What is expected =
Below are several records. Retype exactly those lines running from the one with "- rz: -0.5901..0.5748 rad" through the one with "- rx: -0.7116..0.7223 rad", end lines included, and no others.
#### Information ####
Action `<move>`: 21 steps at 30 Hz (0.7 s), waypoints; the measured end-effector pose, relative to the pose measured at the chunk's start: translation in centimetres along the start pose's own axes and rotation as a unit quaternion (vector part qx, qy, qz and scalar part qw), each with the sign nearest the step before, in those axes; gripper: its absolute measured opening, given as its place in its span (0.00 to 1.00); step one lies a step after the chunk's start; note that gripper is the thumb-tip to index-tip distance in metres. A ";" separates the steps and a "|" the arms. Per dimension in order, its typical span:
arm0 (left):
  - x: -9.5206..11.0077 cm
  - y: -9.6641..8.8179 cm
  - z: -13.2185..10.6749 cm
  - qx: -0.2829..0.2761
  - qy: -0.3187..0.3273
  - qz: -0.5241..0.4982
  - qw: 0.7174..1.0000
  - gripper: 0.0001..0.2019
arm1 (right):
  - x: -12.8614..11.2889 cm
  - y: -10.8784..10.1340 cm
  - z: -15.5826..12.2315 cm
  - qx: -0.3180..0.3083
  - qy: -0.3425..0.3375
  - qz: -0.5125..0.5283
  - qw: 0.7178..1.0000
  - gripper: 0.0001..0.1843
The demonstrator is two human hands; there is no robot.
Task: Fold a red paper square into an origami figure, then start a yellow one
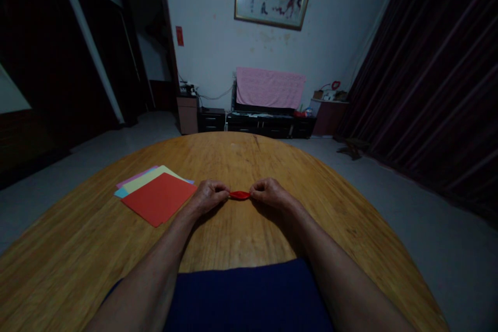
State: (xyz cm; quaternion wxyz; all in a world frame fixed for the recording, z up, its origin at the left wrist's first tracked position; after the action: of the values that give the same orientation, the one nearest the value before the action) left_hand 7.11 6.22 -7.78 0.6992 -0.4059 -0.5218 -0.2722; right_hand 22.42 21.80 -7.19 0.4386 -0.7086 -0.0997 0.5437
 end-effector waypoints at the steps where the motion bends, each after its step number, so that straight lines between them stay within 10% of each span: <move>1: 0.0 0.0 0.0 -0.001 0.004 0.009 1.000 0.10 | 0.1 0.0 0.1 -0.005 -0.002 -0.006 1.000 0.09; 21: 0.7 0.2 -0.1 -0.023 0.000 0.012 1.000 0.11 | 1.0 0.3 0.7 -0.023 -0.009 0.002 1.000 0.08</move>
State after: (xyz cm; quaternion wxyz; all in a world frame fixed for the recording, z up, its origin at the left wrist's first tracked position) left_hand 7.59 6.26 -7.17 0.6932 -0.4274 -0.5105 -0.2759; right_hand 22.06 22.61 -8.16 0.4198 -0.7142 -0.1144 0.5483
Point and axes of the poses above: each hand's wrist, its own z-axis towards the middle knuckle, its own y-axis out of the palm, x = y × z, the point moved 2 cm from there along z, towards the middle knuckle, and after that the axes turned 14 degrees about -z, right-handed, at the moved point
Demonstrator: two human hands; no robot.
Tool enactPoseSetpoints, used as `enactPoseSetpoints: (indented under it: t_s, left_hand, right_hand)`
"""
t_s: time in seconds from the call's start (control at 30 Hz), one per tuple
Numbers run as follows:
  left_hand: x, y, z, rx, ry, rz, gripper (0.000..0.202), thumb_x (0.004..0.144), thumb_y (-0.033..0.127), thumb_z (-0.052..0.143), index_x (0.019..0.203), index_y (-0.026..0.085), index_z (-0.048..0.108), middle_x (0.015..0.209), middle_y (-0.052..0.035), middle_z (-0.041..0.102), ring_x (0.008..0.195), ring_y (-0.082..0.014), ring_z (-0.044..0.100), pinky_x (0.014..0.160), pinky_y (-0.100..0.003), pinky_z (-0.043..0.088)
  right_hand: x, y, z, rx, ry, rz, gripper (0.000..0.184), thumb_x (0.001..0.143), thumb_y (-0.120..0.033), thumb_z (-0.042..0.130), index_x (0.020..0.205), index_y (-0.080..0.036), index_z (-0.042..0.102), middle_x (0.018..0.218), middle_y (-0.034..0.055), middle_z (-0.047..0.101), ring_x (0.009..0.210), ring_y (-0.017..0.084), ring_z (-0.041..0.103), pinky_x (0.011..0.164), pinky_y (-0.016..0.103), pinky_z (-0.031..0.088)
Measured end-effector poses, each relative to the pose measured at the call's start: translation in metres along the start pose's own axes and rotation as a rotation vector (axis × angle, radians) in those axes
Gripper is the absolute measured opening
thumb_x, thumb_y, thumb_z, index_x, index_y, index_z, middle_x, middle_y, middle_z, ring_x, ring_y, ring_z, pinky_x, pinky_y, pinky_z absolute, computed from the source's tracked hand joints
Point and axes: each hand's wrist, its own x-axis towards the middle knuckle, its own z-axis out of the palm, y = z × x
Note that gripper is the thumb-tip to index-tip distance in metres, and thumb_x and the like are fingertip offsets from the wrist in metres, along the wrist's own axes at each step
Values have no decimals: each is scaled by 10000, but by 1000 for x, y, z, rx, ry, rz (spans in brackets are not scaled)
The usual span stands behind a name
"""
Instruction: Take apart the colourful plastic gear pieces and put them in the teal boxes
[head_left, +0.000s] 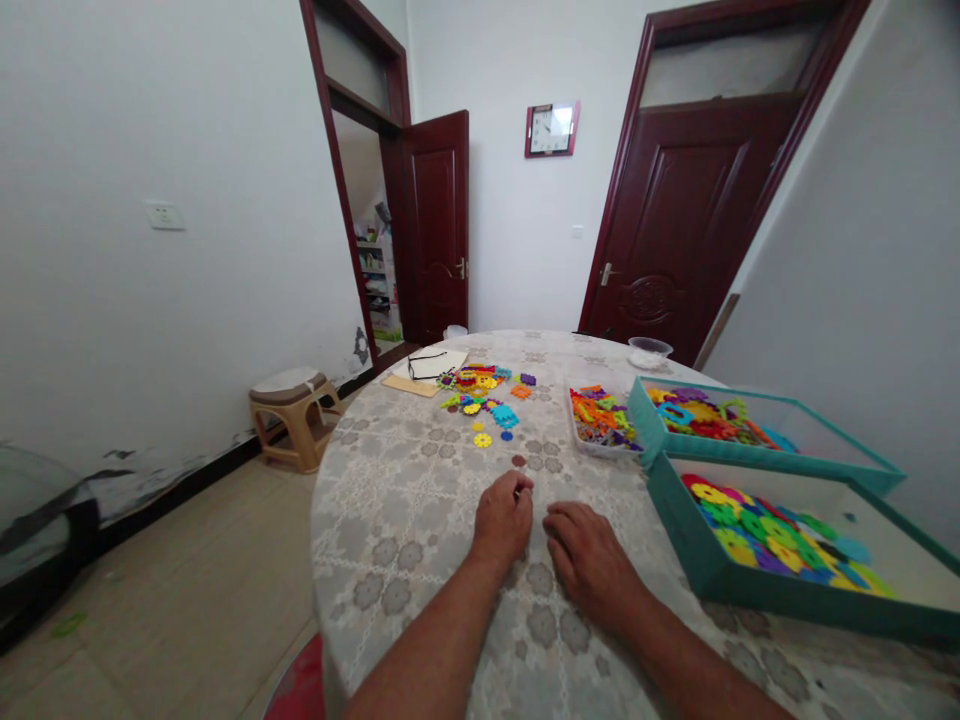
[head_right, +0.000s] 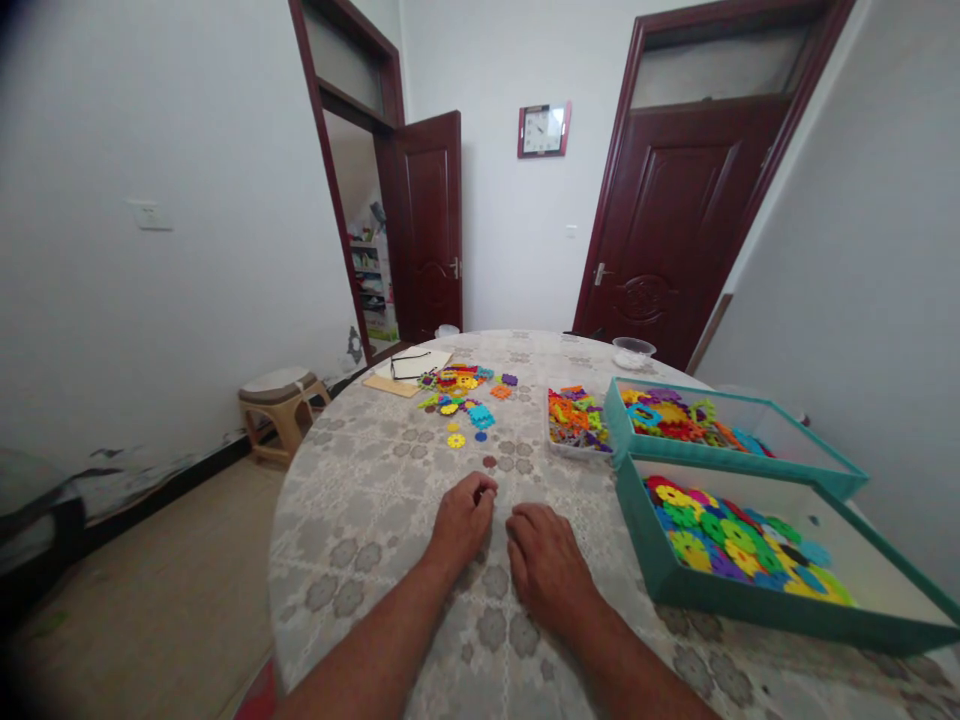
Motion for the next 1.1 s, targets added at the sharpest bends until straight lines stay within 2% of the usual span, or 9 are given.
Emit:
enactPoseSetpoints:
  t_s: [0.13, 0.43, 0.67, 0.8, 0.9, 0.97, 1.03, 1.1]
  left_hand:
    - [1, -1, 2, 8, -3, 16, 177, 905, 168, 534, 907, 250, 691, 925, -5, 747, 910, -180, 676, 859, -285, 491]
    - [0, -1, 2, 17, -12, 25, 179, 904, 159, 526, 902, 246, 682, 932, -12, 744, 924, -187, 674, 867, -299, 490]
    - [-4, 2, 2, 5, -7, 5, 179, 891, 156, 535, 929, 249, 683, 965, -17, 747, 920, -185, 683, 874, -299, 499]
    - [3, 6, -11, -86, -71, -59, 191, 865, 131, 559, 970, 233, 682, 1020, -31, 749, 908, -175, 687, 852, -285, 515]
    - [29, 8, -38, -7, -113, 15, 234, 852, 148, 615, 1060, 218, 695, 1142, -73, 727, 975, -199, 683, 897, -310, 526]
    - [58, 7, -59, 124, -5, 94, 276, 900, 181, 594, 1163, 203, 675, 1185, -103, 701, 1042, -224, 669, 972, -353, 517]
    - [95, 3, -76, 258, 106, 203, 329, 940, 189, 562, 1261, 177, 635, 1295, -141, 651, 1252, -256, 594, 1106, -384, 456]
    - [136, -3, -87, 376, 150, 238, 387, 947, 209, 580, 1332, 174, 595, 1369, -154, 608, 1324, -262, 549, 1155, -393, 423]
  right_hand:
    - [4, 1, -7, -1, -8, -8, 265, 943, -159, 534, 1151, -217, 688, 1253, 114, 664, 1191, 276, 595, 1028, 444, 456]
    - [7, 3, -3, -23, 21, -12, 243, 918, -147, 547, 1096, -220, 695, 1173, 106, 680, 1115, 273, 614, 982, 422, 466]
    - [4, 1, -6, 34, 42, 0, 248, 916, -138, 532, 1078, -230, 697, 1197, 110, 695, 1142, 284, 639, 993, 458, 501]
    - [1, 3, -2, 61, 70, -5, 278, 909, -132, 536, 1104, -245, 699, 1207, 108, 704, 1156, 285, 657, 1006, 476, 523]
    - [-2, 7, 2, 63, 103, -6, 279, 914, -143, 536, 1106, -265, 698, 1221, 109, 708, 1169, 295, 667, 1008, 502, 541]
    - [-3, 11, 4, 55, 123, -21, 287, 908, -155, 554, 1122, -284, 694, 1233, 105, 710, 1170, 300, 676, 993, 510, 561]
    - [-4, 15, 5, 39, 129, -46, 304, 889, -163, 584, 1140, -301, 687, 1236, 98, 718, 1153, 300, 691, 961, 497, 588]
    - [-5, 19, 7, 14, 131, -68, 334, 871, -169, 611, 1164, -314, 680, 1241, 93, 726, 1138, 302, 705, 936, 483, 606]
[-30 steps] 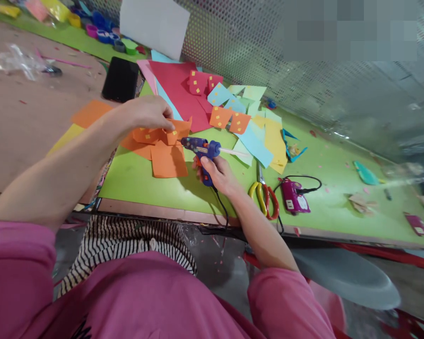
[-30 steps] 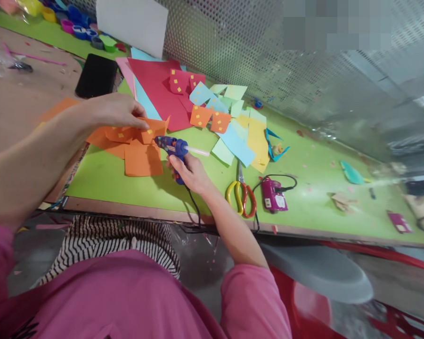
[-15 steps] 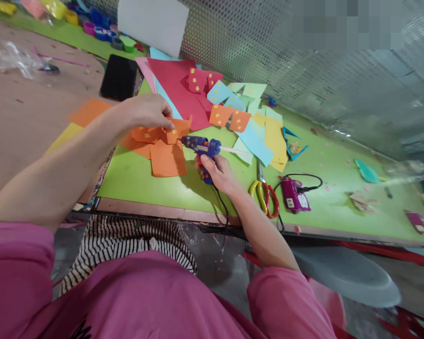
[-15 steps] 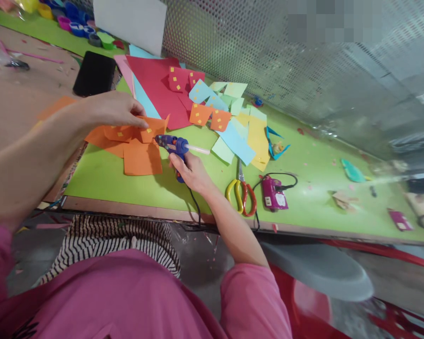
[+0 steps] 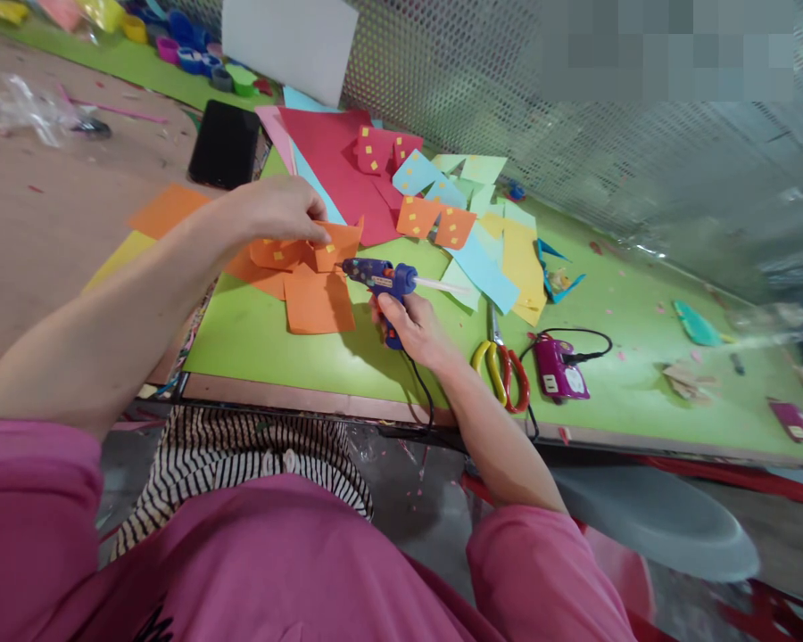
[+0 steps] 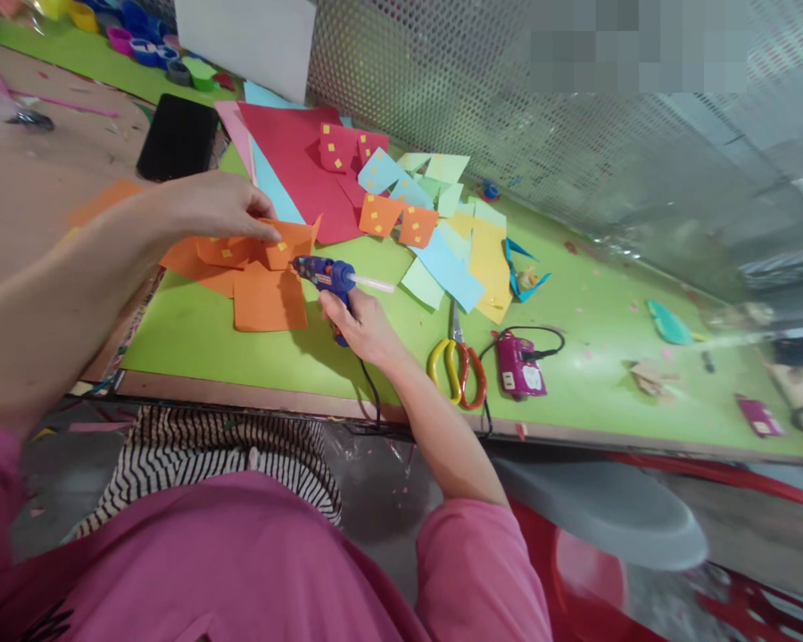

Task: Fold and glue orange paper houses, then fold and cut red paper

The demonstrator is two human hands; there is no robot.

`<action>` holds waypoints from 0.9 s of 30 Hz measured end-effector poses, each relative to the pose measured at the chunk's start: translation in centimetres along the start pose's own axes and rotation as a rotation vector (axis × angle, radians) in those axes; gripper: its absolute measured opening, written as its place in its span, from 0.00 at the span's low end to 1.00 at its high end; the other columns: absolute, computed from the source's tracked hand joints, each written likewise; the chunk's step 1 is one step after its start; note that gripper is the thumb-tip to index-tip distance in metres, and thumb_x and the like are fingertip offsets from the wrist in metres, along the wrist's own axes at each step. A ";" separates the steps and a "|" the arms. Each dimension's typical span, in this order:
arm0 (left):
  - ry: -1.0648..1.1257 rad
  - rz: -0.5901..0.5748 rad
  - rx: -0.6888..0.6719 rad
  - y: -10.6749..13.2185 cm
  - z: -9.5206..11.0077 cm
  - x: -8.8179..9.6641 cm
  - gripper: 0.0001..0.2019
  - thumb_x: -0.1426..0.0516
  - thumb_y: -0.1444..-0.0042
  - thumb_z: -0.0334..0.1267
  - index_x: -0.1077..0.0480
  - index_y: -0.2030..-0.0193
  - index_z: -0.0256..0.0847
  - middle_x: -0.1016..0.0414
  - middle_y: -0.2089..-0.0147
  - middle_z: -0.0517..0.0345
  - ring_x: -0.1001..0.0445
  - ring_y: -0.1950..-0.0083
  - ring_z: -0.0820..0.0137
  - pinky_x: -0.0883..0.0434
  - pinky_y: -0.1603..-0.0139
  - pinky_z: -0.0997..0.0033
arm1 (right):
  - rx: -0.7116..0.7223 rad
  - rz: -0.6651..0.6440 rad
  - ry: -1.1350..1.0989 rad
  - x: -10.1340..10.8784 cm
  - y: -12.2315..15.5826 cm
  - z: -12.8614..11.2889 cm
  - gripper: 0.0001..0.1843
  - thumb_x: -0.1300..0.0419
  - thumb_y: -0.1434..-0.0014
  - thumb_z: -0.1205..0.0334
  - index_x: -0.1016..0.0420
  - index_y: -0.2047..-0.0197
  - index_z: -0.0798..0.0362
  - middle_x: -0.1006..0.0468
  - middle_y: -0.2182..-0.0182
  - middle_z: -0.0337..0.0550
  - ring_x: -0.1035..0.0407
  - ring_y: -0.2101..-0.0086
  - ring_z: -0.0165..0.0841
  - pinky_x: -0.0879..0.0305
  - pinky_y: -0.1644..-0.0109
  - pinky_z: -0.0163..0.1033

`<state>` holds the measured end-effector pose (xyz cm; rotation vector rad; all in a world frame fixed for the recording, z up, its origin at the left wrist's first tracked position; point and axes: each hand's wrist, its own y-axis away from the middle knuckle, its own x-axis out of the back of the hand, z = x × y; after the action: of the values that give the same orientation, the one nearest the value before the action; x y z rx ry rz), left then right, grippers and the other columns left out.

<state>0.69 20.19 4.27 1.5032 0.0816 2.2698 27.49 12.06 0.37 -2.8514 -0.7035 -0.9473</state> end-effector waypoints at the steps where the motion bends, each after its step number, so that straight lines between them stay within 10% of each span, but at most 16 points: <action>1: 0.000 -0.001 0.011 0.2 0.2 0.0 0.19 0.41 0.47 0.51 0.19 0.55 0.43 0.21 0.67 0.53 0.26 0.61 0.60 0.38 0.62 0.65 | 0.000 -0.001 -0.003 0.0 0.0 0.0 0.37 0.51 0.39 0.20 0.32 0.65 0.49 0.28 0.72 0.38 0.35 0.73 0.30 0.38 0.68 0.38; 27: 0.024 0.020 -0.002 0.9 0.7 0.0 0.19 0.42 0.46 0.51 0.19 0.56 0.42 0.21 0.67 0.55 0.30 0.63 0.64 0.40 0.61 0.63 | -0.006 0.000 -0.061 -0.2 0.0 0.2 0.37 0.49 0.37 0.22 0.25 0.64 0.50 0.24 0.69 0.41 0.31 0.70 0.31 0.35 0.66 0.37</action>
<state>0.99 19.23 4.82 1.4825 0.0716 2.3034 27.48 12.05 0.10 -2.8968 -0.7076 -0.8666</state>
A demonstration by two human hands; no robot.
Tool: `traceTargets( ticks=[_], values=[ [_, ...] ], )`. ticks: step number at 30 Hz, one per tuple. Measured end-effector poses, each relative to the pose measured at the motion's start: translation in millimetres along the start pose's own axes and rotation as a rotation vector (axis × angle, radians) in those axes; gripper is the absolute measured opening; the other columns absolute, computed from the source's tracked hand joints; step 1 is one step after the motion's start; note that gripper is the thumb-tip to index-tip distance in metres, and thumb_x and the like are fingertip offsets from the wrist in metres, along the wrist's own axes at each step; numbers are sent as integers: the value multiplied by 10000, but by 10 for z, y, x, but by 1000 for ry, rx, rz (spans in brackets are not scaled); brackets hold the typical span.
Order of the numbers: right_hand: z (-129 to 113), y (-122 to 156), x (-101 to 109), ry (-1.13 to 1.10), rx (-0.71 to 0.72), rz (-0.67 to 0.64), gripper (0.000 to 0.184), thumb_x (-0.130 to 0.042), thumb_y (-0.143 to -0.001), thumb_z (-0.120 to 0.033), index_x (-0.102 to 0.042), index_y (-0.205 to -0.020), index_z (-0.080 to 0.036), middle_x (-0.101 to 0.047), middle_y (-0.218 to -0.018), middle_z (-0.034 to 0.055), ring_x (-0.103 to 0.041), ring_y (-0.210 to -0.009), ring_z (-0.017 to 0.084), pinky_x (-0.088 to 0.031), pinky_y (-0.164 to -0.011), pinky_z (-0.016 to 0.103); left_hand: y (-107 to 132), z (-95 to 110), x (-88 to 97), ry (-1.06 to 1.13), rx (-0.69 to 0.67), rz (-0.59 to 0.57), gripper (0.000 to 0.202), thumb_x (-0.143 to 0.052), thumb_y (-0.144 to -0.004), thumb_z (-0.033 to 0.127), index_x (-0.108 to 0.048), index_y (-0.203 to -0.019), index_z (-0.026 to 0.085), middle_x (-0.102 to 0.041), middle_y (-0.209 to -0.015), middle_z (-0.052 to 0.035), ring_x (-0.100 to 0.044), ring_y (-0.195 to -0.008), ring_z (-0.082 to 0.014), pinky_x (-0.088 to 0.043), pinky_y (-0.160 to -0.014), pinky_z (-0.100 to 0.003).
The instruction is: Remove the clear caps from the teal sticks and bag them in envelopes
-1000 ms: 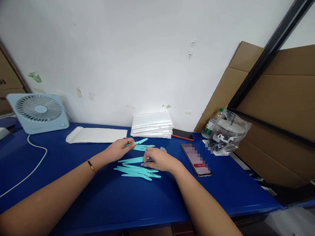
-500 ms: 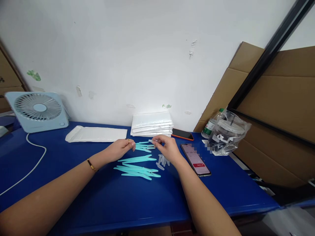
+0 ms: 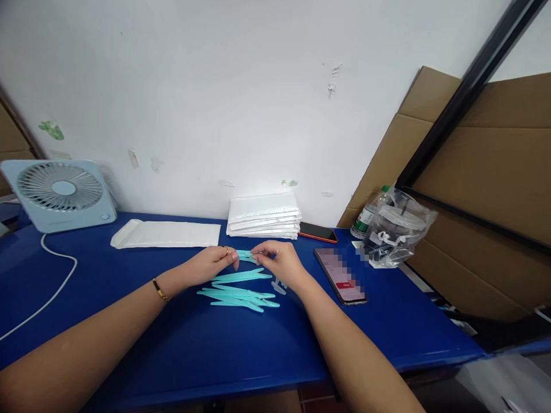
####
Your response =
  - rz: -0.5901..0.5748 rad
  - rx: -0.6888..0.6719 rad
  - y: -10.6749..13.2185 cm
  - z: -9.5206..11.0077 cm
  - x: -8.8179..9.6641 cm
  - gripper: 0.0001..0.2019
  - thumb_x: -0.1426..0.0516
  - thumb_y: -0.1444..-0.0042
  - thumb_z: -0.0334..0.1267
  - index_x: -0.1077..0.0480
  - index_y: -0.2030..-0.0193
  - index_z: -0.0256..0.0847
  - middle_x: -0.1016..0.0414
  - middle_y: -0.2089..-0.0147
  - middle_z: -0.0517..0.0345
  - ring_x: -0.1001..0.0445
  - ring_y: -0.1950..-0.0083
  - ring_z: -0.0820..0.0137
  - pinky_x: -0.0883..0.0434
  - pinky_y: -0.1603..-0.0139
  - pinky_z: -0.0997..0.0033
arm1 (right):
  - rx: -0.7116..0.7223 rad

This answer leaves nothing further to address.